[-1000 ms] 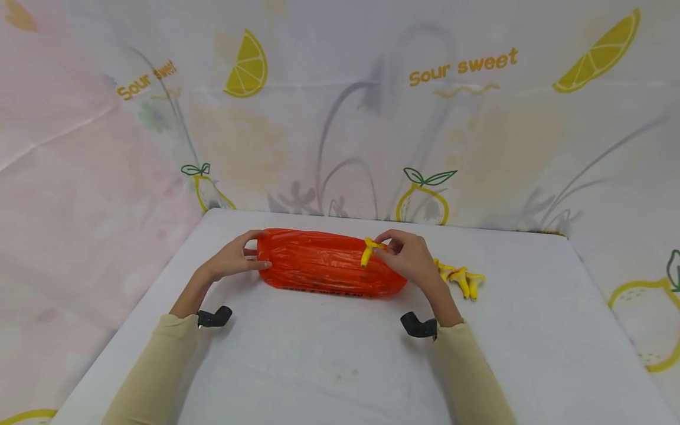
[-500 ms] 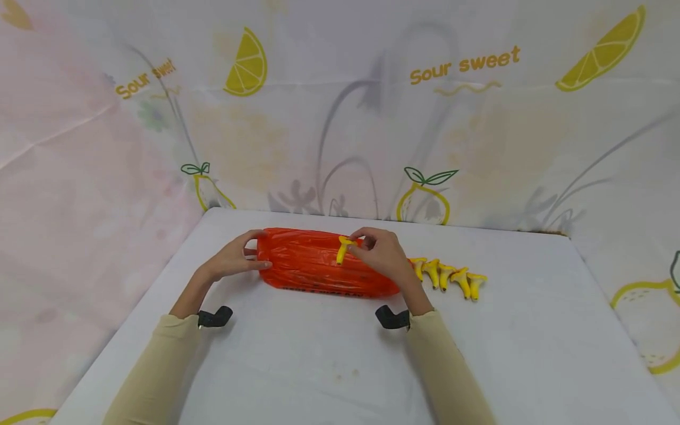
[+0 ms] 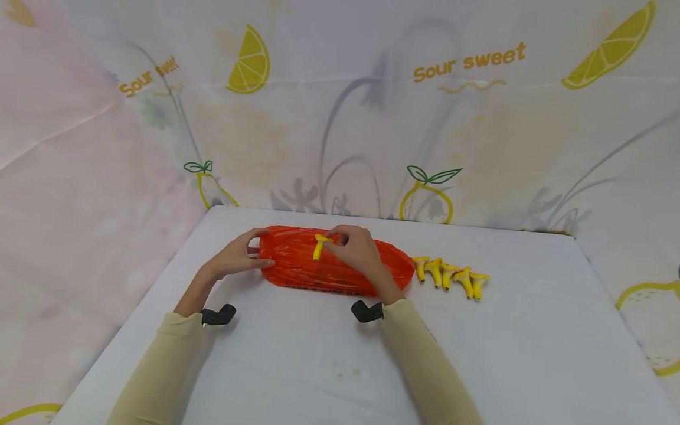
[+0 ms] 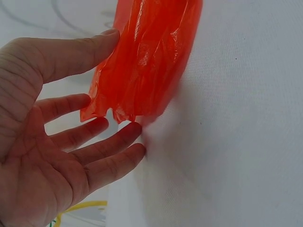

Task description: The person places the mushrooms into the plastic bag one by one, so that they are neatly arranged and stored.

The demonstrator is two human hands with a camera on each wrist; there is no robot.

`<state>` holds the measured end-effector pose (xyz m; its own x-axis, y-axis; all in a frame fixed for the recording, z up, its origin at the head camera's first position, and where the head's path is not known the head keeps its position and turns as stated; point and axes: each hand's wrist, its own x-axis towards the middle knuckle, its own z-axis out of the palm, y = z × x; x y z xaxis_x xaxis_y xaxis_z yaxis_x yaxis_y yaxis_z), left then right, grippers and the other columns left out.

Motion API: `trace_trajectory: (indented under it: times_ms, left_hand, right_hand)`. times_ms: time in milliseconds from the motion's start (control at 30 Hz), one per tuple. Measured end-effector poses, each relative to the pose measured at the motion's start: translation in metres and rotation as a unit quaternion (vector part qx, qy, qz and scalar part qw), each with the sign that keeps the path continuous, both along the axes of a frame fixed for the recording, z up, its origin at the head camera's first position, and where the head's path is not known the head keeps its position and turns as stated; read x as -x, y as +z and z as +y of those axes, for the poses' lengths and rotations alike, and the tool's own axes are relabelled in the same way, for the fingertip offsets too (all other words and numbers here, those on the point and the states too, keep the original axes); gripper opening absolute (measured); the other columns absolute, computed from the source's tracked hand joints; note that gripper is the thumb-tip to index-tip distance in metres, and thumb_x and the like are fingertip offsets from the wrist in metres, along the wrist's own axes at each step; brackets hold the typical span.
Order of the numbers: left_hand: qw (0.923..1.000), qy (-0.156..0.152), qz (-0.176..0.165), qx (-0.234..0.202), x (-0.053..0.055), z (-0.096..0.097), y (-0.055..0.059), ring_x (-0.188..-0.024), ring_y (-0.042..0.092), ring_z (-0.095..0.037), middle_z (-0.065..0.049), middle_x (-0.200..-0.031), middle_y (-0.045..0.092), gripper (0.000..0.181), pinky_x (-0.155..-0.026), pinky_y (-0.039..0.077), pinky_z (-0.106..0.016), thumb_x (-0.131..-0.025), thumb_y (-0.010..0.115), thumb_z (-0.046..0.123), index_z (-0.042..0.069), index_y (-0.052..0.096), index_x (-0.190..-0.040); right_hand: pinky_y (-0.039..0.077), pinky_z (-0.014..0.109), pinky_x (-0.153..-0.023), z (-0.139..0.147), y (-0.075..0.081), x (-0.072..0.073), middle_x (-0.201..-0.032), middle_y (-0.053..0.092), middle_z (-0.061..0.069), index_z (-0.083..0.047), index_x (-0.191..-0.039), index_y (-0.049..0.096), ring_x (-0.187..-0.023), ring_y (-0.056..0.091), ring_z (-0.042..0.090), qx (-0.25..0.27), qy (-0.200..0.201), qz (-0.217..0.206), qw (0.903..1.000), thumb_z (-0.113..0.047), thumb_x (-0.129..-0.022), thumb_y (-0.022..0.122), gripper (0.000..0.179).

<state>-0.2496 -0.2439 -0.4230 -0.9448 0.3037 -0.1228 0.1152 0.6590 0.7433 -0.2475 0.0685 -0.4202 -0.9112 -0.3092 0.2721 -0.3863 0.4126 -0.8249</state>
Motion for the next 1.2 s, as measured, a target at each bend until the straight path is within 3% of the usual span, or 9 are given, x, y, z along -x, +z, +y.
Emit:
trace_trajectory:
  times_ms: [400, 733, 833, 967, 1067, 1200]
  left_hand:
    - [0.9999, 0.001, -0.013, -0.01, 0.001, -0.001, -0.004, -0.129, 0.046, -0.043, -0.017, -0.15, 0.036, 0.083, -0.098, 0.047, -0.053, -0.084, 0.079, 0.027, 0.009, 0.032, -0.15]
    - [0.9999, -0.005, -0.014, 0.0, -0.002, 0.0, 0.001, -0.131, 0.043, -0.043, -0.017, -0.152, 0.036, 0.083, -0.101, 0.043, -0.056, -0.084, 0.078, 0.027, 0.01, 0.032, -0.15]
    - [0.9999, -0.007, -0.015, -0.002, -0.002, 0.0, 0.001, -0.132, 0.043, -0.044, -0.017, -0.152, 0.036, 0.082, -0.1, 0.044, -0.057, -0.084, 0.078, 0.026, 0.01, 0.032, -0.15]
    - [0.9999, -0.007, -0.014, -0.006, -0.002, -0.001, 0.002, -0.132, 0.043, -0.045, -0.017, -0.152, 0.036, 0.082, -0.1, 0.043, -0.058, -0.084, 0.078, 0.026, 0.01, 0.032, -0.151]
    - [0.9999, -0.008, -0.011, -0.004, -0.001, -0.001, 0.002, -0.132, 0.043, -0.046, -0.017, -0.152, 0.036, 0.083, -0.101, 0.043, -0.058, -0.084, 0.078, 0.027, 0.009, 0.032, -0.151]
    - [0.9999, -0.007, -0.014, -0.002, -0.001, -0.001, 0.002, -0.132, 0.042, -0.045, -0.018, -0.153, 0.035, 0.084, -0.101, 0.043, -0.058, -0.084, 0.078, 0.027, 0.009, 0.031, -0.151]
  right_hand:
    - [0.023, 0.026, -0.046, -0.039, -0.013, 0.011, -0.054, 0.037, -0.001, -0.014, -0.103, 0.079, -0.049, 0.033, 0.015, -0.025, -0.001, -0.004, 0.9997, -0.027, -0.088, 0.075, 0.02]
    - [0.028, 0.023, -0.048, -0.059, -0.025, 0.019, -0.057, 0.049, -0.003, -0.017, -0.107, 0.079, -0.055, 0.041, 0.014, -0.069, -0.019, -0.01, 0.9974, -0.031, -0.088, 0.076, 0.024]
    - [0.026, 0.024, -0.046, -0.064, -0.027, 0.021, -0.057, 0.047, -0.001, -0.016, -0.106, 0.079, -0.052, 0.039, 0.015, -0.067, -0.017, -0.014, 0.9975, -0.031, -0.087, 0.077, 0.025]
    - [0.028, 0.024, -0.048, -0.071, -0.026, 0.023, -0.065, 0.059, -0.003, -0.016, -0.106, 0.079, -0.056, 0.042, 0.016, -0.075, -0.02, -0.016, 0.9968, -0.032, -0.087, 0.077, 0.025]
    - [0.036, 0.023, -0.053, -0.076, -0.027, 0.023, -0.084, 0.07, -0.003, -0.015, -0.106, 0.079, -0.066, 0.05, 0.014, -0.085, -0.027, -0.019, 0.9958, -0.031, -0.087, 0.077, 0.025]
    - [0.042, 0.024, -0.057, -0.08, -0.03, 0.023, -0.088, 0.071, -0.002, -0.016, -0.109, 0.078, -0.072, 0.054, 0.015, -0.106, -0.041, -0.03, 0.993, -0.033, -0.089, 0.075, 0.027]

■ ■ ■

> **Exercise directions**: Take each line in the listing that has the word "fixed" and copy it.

> **Exercise answer**:
`<state>` holds the measured end-effector pose (xyz m; its own x-axis, y-axis; all in a frame fixed for the recording, z up, its origin at the head camera's first position, and where the head's path is not known the head keeps its position and turns as stated; point and axes: each hand's wrist, its own x-axis towards the middle knuckle, its own z-axis out of the palm, y = z × x; x y z xaxis_x xaxis_y xaxis_z yaxis_x yaxis_y yaxis_z), left then right, grippers and the other columns left out.
Motion API: `trace_trajectory: (indented under it: times_ms, left_hand, right_hand)`. times_ms: time in milliseconds from the motion's start (control at 30 Hz), one per tuple. Measured end-effector poses, each relative to the pose measured at the motion's start: translation in metres and rotation as a unit quaternion (vector part qx, qy, qz and scalar part qw), each with the sign that keeps the path continuous, both along the axes of a frame fixed for the recording, z up, its origin at the head camera's first position, and where the head's path is not known the head keeps its position and turns as stated; read x as -x, y as +z and z as +y of those axes, for the poses' lengths and rotations alike, and the tool's own axes are relabelled in the same way, for the fingertip offsets too (all other words and numbers here, those on the point and the states too, keep the original axes); gripper opening absolute (measured); the other columns absolute, computed from the source's tracked hand joints; note that gripper is the thumb-tip to index-tip distance in metres, and thumb_x and the like are fingertip offsets from the wrist in metres, along the wrist's own axes at each step; brackets hold the typical span.

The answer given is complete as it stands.